◆ Your instructions ◆
Check each line of the records below and collect those that include the word "ceiling".

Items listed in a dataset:
+-------+
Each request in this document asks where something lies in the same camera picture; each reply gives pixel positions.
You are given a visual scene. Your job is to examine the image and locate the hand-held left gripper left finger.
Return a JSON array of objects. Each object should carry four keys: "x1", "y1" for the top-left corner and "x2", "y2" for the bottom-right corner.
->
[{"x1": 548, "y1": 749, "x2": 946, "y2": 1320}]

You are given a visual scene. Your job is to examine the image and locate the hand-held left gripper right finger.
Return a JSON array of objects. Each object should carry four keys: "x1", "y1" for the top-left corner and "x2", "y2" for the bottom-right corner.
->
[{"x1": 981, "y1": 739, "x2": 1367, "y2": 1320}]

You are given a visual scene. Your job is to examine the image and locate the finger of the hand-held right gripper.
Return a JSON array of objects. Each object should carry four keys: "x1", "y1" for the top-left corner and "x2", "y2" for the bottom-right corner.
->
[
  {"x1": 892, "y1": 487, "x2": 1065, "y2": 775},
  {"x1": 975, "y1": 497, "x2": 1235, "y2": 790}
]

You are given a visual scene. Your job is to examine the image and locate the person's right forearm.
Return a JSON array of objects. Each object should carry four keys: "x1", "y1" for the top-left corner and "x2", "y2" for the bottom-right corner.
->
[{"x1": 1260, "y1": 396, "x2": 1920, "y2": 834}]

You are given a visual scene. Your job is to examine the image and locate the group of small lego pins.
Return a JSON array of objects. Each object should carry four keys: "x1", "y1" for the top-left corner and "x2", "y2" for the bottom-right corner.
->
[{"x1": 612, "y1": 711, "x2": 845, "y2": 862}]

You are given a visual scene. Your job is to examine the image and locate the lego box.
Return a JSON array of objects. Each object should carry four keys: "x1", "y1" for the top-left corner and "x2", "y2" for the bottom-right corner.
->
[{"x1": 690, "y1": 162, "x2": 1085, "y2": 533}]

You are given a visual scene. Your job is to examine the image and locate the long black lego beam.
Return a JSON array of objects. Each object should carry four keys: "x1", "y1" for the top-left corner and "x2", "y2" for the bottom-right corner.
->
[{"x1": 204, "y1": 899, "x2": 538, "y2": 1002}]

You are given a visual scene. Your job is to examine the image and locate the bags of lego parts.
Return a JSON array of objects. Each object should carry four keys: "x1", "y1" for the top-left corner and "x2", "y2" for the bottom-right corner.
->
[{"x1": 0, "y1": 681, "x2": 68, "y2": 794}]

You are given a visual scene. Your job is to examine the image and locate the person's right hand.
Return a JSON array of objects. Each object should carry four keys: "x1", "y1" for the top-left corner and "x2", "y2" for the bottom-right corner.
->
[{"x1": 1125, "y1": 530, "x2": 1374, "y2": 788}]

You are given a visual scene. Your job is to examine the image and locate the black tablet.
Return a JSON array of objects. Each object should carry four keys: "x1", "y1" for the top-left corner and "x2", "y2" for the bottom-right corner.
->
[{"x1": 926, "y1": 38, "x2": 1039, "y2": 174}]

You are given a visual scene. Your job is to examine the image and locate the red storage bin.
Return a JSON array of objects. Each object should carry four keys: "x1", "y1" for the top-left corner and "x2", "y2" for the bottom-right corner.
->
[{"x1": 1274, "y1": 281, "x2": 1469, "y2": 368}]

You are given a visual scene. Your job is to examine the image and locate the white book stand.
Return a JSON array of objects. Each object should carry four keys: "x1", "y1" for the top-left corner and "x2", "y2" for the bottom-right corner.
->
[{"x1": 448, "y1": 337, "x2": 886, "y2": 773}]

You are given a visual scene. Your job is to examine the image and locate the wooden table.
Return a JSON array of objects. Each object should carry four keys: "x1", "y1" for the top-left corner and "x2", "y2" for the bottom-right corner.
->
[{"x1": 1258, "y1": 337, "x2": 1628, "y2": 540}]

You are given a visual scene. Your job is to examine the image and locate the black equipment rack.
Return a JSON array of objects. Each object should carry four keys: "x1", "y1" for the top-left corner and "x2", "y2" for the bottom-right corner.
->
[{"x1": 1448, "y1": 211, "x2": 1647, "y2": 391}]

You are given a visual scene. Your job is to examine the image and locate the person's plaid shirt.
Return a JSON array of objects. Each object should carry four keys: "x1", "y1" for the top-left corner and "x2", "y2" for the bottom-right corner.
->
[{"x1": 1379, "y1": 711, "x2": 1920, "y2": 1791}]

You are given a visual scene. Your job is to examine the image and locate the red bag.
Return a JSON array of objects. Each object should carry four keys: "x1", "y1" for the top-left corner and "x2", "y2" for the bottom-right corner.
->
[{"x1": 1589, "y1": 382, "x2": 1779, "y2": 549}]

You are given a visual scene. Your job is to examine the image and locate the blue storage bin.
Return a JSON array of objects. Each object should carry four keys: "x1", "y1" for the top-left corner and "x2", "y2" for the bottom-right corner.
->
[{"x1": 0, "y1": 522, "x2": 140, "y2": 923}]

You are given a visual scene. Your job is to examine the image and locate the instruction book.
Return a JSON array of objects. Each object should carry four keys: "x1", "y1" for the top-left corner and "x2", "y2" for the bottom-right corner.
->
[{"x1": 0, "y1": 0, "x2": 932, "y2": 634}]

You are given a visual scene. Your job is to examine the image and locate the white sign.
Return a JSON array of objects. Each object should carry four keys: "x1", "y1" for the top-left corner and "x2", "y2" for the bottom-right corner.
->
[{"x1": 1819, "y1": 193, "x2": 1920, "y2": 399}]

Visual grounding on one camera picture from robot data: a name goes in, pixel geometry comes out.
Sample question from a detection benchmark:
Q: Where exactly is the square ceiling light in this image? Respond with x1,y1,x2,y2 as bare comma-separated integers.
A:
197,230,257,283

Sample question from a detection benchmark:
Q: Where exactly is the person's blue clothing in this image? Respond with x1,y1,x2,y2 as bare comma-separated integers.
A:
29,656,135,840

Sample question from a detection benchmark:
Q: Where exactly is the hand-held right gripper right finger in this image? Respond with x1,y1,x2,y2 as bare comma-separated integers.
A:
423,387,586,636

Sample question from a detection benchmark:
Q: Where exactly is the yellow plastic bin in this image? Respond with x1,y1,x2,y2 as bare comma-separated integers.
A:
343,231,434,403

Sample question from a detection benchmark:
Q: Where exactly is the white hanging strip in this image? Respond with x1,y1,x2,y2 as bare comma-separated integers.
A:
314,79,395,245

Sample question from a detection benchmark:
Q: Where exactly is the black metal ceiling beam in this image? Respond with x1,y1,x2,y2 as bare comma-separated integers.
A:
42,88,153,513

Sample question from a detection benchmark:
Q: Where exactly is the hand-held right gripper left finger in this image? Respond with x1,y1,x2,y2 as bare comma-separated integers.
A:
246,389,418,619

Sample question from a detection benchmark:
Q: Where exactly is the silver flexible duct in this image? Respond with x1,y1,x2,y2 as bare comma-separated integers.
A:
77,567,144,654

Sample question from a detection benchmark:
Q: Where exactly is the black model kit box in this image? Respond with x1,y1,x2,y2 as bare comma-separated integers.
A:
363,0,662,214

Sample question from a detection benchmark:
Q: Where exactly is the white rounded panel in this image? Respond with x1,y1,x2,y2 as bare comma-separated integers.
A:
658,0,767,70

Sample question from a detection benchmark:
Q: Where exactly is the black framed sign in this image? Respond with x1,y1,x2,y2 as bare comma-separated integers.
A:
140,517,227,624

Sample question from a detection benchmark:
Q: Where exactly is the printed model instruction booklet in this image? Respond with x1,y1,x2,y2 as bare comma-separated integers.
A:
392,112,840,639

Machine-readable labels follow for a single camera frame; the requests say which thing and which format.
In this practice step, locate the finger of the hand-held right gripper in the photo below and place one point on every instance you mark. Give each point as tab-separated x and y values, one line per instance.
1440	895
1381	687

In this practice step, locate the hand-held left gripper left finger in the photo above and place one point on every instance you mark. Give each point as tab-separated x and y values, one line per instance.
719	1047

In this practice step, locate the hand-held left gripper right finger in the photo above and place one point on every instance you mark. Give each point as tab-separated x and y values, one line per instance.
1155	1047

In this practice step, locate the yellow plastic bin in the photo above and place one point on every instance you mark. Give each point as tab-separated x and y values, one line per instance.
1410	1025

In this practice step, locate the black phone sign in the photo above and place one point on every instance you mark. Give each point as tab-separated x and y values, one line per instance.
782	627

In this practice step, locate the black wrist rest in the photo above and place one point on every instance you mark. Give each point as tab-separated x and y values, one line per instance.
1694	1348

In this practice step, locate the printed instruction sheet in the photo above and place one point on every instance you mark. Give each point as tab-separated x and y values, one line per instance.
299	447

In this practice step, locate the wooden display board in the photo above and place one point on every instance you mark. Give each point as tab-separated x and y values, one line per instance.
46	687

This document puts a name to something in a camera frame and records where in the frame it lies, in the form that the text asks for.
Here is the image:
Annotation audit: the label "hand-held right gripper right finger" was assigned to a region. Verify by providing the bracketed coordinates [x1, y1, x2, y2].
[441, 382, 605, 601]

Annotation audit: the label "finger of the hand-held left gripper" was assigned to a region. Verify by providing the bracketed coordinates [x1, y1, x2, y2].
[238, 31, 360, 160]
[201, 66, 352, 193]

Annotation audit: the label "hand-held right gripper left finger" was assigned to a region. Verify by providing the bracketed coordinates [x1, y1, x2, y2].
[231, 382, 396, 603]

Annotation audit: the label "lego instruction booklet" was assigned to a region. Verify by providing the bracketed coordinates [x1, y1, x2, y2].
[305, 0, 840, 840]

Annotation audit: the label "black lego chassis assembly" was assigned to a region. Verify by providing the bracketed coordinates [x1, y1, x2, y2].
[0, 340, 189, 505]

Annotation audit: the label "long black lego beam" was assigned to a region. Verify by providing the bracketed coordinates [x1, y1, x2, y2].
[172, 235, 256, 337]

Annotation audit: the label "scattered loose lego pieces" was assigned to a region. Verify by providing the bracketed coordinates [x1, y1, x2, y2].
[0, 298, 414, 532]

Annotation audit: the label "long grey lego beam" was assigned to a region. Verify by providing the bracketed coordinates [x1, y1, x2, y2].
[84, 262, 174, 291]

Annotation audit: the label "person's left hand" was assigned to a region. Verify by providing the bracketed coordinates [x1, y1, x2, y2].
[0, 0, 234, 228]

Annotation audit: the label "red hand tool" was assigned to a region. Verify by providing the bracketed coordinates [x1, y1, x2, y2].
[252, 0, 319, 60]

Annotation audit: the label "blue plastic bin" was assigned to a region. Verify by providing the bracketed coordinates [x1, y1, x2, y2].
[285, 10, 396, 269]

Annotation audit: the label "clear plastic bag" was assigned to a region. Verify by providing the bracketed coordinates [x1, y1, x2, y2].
+-------+
◆ Worked solution ◆
Q: Where exactly is the square ceiling light in this image? Respond with x1,y1,x2,y2 as bare comma-separated integers.
Q: Where exactly is the black metal ceiling beam in this image? Respond with x1,y1,x2,y2 as bare comma-separated integers.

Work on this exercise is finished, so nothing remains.